Karmitz: For me, the difference between an illustrator and an artist is an artist invents not only the content, but the language. So first of all, before you invent something new, you have to know what has come before. I’m very struck by the fact that many young artists don’t know the history of cinema and just quite simply haven’t watched the films. They think they’re inventing, but they’re not inventing. They’re sort of doing it less well. It’s problematic. So it starts off really with the schooling and working on knowledge. The second thing is an artist is necessarily in the margins because an artist is creating things that are new, and so, they are opposing themselves to what is already there. The difficulty then becomes that the artist can not be marginalized and remain stuck in the margins because then he will cease to exist. That’s why I thought I had a role to play. And my role was to facilitate and nurture, to organize the artists’ passage towards the center. Allowing them to become known in their neighborhood, their country, the world — allowing them to bring a stone to the house of cinema, and most of all, to be able to continue to work. That’s my role and that’s what ties in those other roles we were discussing: producer, distributor. The main difficulty is that once an artist gains recognition, that’s when you have to make sure the artist doesn’t get too lost in the center of town.
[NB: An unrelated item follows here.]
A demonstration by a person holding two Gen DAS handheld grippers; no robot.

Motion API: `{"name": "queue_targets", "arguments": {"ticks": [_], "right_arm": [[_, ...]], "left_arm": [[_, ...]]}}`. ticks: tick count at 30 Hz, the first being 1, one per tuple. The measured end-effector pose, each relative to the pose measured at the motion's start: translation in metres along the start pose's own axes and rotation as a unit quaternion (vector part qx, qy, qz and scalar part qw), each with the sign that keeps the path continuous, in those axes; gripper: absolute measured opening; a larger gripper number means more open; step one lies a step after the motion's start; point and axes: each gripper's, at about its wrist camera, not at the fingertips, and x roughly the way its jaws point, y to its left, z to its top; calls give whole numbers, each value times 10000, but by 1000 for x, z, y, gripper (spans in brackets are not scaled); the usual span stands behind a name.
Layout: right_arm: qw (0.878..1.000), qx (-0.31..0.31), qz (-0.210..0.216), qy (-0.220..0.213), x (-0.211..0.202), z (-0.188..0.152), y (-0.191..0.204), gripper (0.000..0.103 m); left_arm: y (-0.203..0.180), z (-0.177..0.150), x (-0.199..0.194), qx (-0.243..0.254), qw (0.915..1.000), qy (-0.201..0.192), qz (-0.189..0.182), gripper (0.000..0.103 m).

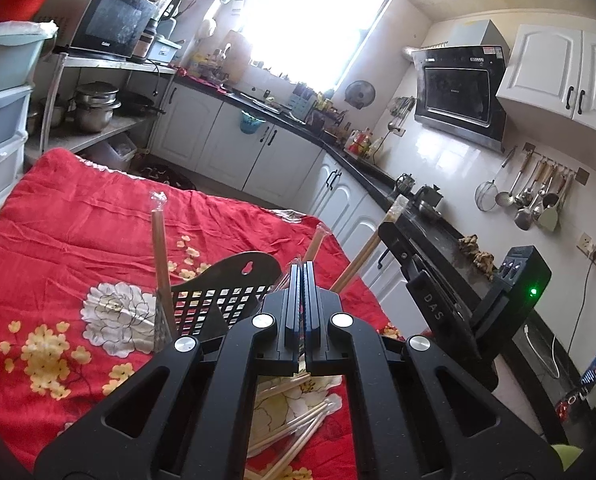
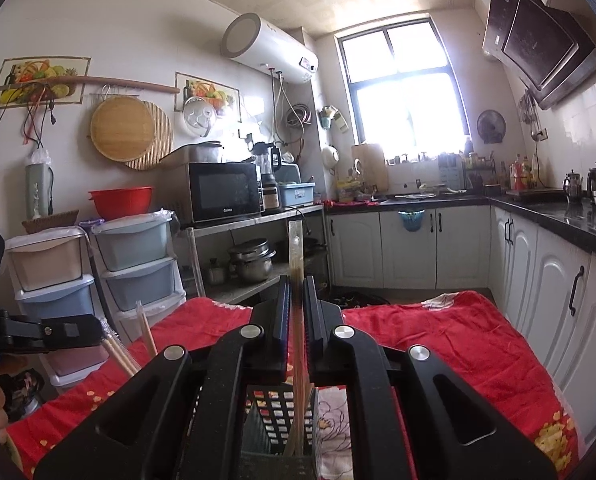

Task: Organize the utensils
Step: 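Open both grippers to release the chopsticks into the basket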

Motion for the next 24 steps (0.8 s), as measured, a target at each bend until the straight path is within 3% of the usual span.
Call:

Once he goes to the center of town, you need to sort of bring him back to the outside. So to give another example, and also, to not offend a number of film directors, how do you get Jeff Koons back to Italy?

Filmmaker: Is there anything you’d like to say about the MoMA selection?

Karmitz: I really let MoMA choose whatever films they were interested in, and I suppose the one thing they all had in common was that I produced them. I’ve often worked with one film director many times, but I’ve also worked differently with a vast number of film directors. I’m loyal and disloyal at the same time.